Hypoxia inducible factor (HIF) activation by sirtuins and hypoxia mimetics in the diabetic heart
In diabetes, researchers believe that lower levels of a protein called HIF make it harder for the heart cells to function during a heart attack. Dr Lisa Heather will investigate whether drugs which reactivate HIF can protect the heart.
Background to research
Heart failure is the most common cause of death in people with Type 2 diabetes. During a heart attack the supply of oxygen to the heart is restricted, resulting in damage to the heart cells. Normally, a protein called hypoxia-inducible factor (HIF) detects decreased oxygen levels and helps the heart cells to function without oxygen. In diabetes, however, researchers believe that lower levels of HIF in the heart limit this protective response.

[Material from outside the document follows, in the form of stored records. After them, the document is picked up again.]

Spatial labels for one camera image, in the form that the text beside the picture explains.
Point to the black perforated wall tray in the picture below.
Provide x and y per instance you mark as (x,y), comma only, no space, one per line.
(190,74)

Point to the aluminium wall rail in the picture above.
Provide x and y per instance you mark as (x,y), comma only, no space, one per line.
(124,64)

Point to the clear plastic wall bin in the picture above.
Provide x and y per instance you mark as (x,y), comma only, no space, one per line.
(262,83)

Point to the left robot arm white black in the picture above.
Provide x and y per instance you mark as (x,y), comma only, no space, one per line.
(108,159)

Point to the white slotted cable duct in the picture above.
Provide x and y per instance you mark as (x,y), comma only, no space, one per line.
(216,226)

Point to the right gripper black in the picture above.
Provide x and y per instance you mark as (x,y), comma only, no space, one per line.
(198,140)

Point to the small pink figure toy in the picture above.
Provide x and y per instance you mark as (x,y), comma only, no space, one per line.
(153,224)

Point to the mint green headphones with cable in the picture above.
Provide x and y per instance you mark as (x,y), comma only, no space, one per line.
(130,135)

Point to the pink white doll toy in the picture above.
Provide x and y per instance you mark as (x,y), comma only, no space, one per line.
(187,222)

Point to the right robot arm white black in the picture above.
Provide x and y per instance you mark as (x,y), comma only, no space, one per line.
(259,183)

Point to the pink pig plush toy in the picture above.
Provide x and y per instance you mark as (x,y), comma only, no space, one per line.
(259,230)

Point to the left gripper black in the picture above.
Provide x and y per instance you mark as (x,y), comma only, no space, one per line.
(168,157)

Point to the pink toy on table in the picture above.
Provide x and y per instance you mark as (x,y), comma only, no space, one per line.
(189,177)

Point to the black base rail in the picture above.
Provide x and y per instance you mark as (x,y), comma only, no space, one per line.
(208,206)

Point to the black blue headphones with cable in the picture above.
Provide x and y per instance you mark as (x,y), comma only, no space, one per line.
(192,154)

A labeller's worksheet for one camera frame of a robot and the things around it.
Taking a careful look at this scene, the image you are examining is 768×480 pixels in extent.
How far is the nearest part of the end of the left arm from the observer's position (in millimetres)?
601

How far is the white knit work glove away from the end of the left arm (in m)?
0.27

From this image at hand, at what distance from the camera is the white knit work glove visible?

During her Diabetes UK RD Lawrence Fellowship, Dr Lisa Heather will investigate whether drugs that reactivate HIF can protect the heart and slow the development of heart failure. Dr Heather’s study aims to investigate whether HIF production is suppressed in the heart of people with diabetes, thereby increasing ischemic damage, (damage caused by the restriction of blood supply to tissues) impairing the heart’s ability to contract and effectively pump blood around the body. Dr Heather will also research whether HIF can be reactivated using a new drug treatment which could help protect the heart during times of reduced oxygen availability. The research will involve rats with Type 2 diabetes fed a high fat diet, which will be used to study the effect of HIF reactivation on heart function and structure using Magnetic Resonance Imaging (MRI). Dr Heather will also investigate whether reactivating HIF will increase glucose rather than fatty acid metabolism in the heart during times of reduced oxygen availability. Ischemic recovery and improvements in heart rate and contraction will also be studied.
Potential benefit to people with diabetes
Dr Heather’s research could help to improve heart function and slow the progression of heart failure in people with diabetes. By reducing the use of fatty acid metabolism, which occurs due to the lack of oxygen, this could make the heart more resistant to energy starvation in ischemia and potentially help improve recovery following a heart attack in people with diabetes.